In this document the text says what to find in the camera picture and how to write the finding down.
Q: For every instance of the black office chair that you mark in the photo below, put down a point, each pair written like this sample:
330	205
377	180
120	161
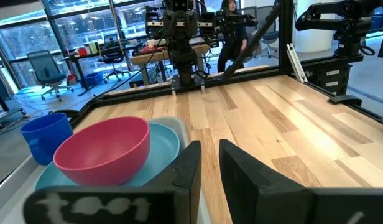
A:
112	57

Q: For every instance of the pale green container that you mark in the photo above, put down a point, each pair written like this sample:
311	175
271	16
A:
93	48

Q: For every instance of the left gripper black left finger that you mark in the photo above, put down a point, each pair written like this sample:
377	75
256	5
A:
188	174

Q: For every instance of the black equipment stand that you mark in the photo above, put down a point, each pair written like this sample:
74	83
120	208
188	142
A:
344	81

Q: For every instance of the person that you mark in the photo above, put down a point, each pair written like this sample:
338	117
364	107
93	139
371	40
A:
233	40

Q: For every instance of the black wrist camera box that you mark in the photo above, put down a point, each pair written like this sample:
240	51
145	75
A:
181	4

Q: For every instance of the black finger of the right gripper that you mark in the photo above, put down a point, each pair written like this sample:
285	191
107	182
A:
171	23
189	23

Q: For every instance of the pink plastic bowl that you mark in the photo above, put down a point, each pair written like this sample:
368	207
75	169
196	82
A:
101	155

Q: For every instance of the white aluminium bars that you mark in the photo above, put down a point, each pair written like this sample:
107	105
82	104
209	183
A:
297	65

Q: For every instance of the blue storage bin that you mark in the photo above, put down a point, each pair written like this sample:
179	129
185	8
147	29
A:
93	79

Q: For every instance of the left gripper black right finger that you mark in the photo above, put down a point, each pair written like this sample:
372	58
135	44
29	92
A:
260	196

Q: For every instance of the wooden work table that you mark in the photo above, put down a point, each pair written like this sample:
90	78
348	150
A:
148	56

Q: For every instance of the teal plastic plate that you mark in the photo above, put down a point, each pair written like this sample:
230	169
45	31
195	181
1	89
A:
163	146

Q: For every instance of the grey plastic tray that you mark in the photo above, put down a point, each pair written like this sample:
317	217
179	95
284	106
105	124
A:
179	127

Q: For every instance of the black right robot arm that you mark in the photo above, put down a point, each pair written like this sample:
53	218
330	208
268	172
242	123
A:
183	62

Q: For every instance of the black neighbouring robot arm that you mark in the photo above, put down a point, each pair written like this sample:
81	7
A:
350	28

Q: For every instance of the black desk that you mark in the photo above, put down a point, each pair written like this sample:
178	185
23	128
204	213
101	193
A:
82	56

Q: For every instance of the grey mesh office chair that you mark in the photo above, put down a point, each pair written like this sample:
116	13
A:
45	68

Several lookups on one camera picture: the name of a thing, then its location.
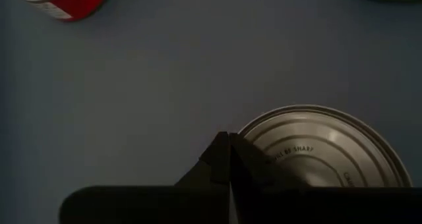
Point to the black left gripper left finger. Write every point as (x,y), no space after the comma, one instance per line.
(184,207)

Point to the blue table mat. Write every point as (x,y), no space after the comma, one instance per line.
(165,85)

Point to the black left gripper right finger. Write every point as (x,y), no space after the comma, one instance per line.
(296,207)

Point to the red label seafood can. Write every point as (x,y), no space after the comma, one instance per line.
(329,145)
(76,3)

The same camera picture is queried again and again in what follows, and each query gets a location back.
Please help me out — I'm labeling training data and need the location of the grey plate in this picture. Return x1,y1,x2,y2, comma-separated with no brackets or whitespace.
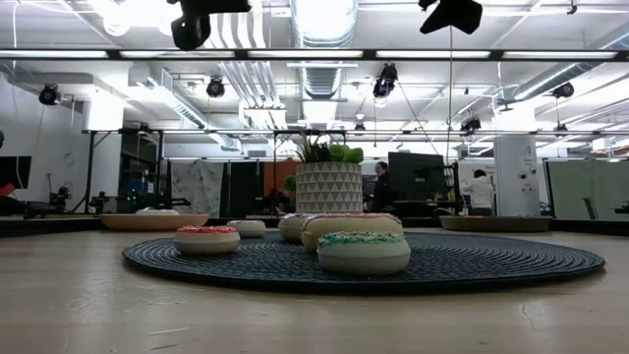
438,214,554,233

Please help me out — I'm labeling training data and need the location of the person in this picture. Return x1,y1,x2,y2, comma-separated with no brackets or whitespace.
460,169,496,217
371,160,394,213

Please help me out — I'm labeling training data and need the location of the patterned hanging cloth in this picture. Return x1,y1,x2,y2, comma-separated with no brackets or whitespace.
169,159,226,216

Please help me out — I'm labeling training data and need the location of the dark wall screen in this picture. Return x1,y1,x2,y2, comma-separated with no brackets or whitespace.
0,155,33,191

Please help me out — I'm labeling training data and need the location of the round dark woven placemat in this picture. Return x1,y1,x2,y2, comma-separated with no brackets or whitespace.
121,230,606,296

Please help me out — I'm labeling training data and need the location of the white cylindrical pillar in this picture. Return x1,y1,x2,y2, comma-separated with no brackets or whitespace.
492,135,542,218

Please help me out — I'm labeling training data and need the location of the grey-green partition panel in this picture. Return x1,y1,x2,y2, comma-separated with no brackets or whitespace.
545,159,629,220

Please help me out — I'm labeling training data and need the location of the small red sprinkled donut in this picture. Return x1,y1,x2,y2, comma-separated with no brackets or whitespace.
171,224,242,256

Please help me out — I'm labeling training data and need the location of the large purple-iced donut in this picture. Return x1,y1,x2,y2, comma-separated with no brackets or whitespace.
277,211,309,243

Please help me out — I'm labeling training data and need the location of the black aluminium rig frame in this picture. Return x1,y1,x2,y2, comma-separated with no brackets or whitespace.
0,215,629,237

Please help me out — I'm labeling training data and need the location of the small green sprinkled donut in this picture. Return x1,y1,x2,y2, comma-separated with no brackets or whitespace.
315,230,413,276

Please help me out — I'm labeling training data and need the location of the black background rig frame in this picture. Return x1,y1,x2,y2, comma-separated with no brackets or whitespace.
82,128,171,215

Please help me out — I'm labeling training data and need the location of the large pink-iced donut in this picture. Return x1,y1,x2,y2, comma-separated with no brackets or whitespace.
300,212,405,254

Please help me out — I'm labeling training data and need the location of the pink plate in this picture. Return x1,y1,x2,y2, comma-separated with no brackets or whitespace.
97,212,211,233

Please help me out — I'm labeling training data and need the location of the small cream donut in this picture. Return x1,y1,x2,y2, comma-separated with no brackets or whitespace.
225,218,267,240

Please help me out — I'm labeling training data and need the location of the black crossbar with light strips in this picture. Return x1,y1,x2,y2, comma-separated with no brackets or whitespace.
0,47,629,62

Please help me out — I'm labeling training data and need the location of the succulent in triangle-patterned pot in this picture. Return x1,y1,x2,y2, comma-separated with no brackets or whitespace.
293,132,366,215

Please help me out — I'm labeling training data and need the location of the black computer monitor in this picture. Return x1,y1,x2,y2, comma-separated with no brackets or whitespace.
387,151,446,201

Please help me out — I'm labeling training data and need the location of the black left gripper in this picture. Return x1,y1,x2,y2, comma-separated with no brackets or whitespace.
166,0,252,51

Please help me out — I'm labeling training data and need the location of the background leafy plant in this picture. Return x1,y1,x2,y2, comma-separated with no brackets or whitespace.
282,174,299,212

▶ **Exercise details**:
From the data above, pick out each line containing "robot" and copy it.

▶ **Task solution**:
Q: For every instance of the black right robot arm that you mark in the photo above, put down a point, each pair written like this sample:
Q: For every instance of the black neighbouring robot arm that you mark in the photo above, put down a point, each pair written like this sample:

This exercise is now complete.